Grimms Grimmig am 5. Oktober 2018 um 20.30 Uhr in der Gackeleia in Ronneburg
HA
vom 20. Februar 2012


leerleerGrimms grimmig: Kein Stoff für zarte Männerseelen
Kleinkunst mit Kult-Status: Märchen von ihrer düstersten Seite


Ronneburg (ju). Sanft stimmen sich Auge und Ohr auf das Märchenidyll ein: Da sitzen drei Schauspieler auf der Bühne und halten sich im Arm. Einer, er könnte der Vater sein, trägt mit sanfter Säuselstimme eine Geschichte vor. Als die Wörter Blut, Messer, Rache und Tod ins Bewusstsein dringen, ist das harmonische Bild jäh zerstört: In der Geschichte sticht ein Kind dem Bruder das Messer in die Brust, die Mutter wird zu Furie und tötet ihn, während oben im Bad der Säugling ertrinkt. Dieter Gring, Claudia Brunnert und .Benedikt Selzner vom Team der Hanauer Brüder- Grimm-Märchen-Festspiele rauben mit „Grimms grimmig“ in der Ronneburger Kleinkunstbühne Gackeleia auch dem Letzten die Illusion, dass Märchen etwas für zarte Gemüter seien. PresseDie Bühnendekoration lässt schon im Vorfeld ahnen, dass dies kein heimeliger Vorleseabend werden würde. Drei weiße Pulte, mit großen Löchern versehene Spinnwebartige Stofffetzen auf schwarzem Grund, ein Schaukelpferd und eine Puppe. Mit diesen sparsamen Utensilien kommen Festspiel- Intendant und Schauspieler Dieter Gring und seine Kollegen Claudia Brunnert und Benedikt Selzner bei ihrer szenischen Lesung aus. Wobei sich die szenische Lesung nach der Pause zum mitreißenden Spiel steigert. Sie tragen mit der von Regisseur Klaus Philipp (bekannt als Festspieldarsteller) arrangierten Märchenauswahl die Geschichten in einer Fassung von 1857 vor, die die Freude an der schönen Sprache weckt und gleichzeitig Fassungslosigkeit über die Brutalität und den Spaß an makabren Details hervorruft. Neben dem an Brutalität nicht zu knappen Klassiker „Hänsel und Gretel“ sind eher unbekannte Märchen in der Sammlung wie „Die drei Schlangenblätter“ und „Der singende Knochen“. Auch das Märchen vom Hund und vom Sperling macht jedem Horrorfilm Konkurrenz und wirft die Frage auf, welchen nachhaltigen Schaden Kinderseelen wohl erlitten haben müssen, wenn sie lange vor dem Film-, Fernseh- oder Computerspiel- Zeitalter solch' blutrünstige Geschichten in die Finger bekamen. Denn dort rächt sich ein kleiner Sperling an einem bösen Fuhrmann, indem er seinen beiden Pferden die Augen auspickt, den Mann um Haus, Hof und Ehefrau bringt und am Ende noch erreicht, dass sich der derart in die Ecke Getriebene mit der Hacke erschlagen lässt.
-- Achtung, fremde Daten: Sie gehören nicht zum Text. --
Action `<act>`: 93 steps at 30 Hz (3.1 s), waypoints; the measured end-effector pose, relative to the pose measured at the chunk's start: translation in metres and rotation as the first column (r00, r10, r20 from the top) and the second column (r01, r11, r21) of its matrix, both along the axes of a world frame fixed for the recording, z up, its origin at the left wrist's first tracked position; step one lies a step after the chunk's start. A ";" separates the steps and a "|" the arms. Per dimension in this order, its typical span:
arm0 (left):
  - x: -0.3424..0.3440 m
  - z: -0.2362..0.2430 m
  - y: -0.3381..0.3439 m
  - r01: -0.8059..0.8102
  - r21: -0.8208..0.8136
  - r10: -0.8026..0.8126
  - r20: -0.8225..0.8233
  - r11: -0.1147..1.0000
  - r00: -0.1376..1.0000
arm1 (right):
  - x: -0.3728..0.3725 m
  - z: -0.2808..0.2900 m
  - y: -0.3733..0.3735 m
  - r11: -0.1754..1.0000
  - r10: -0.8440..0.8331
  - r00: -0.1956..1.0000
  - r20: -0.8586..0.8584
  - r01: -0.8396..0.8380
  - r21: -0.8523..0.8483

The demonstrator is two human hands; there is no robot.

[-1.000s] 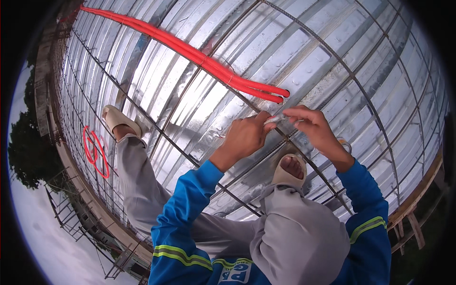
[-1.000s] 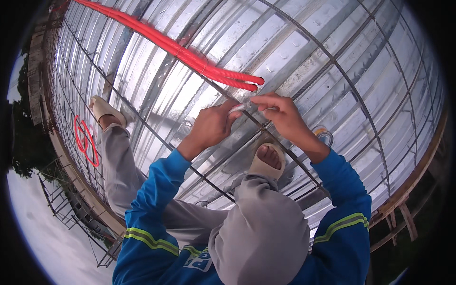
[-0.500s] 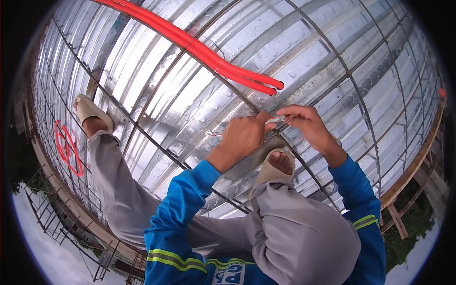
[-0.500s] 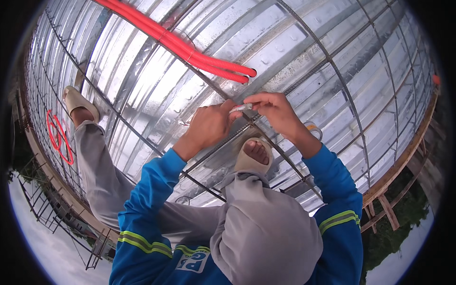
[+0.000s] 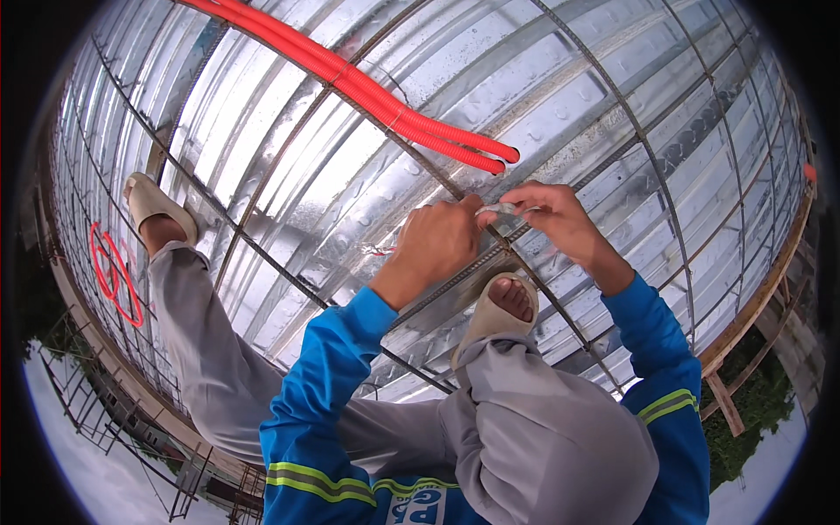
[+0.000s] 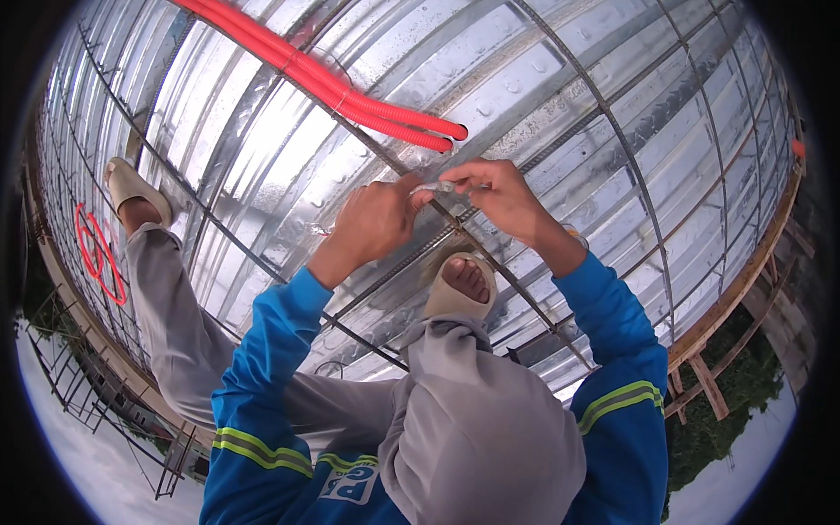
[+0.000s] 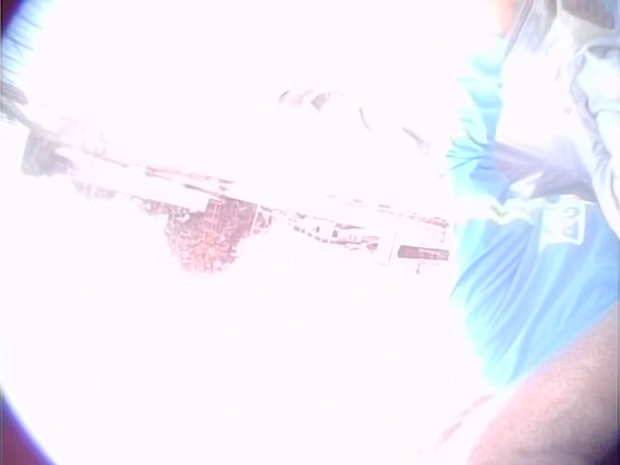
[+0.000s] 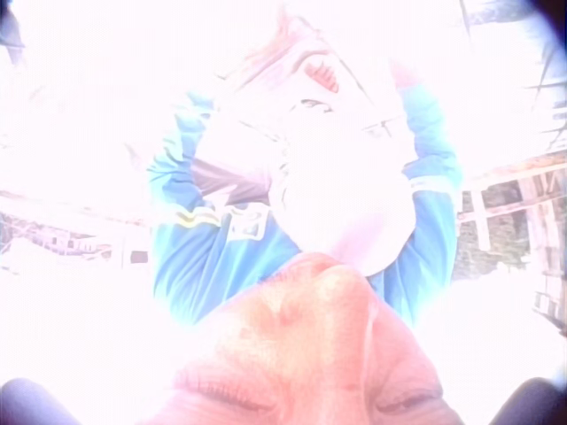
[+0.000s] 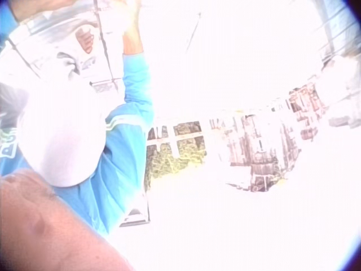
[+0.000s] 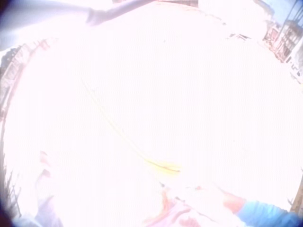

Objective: The recorder is securing electrical conduits with tape and wire on a construction site.

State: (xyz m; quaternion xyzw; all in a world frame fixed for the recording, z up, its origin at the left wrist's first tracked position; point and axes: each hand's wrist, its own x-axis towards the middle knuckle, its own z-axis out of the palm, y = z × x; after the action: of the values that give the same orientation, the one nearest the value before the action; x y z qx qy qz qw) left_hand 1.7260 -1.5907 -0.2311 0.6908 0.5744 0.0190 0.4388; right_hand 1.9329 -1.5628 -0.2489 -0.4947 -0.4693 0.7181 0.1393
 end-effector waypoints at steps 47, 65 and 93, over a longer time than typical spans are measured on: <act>-0.022 0.007 0.001 -0.232 -0.175 0.270 0.237 0.957 0.933 | 0.030 -0.044 0.086 0.214 0.197 0.764 0.614 -0.645 0.733; -0.026 0.003 0.004 -0.230 -0.157 0.259 0.204 0.960 0.944 | 0.018 -0.051 0.017 0.270 -0.077 0.715 0.694 -0.655 0.705; -0.010 -0.036 -0.015 -0.284 -0.493 0.503 0.397 0.822 0.768 | 0.000 -0.026 -0.023 0.979 -0.158 0.986 -0.050 0.163 0.125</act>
State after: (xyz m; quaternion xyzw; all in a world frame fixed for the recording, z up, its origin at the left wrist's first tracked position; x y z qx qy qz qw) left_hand 1.7160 -1.6055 -0.2672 0.4144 0.5628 0.1755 0.6934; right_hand 1.9327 -1.5861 -0.2746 -0.5067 -0.4702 0.6825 0.2375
Gring, Brunnert und Selzner kosten die schaurigen Momente genüsslich aus. Sie jonglieren aber so meisterlich mit den Mitteln von Ironie, Gruseleffekten und feinem Humor, dass der Zuhörer in seinem Schrecken immer wieder aufgerüttelt, ja oft sogar amüsiert wird. Mal wird eine durch menschliche Abgründe führende Geschichte am Stehpult vorgetragen, als handele es sich um den jüngsten Bilanzbericht eines Großkonzerns. Mal erhält ein szenisches Spiel über einen Riesen, der Menschenfleisch verspeist, sinnlich-erotische und vulgäre Akzente und versteigt sich in Sphären, die an die Odyssee oder Sindbad den Seefahrer erinnern. Claudia Brunnert erstaunt in ihrer Rolle mit hochgeschnallter Brust, Zombie-Frisur und fast durchsichtigem schwarzem Tüllrock. Gring und Selzner stehen ihr in punkto Grusel in nichts nach. Die Kultur-Scheune „Gackeleia“, war (und ist) der ideale Platz für die Aufführung.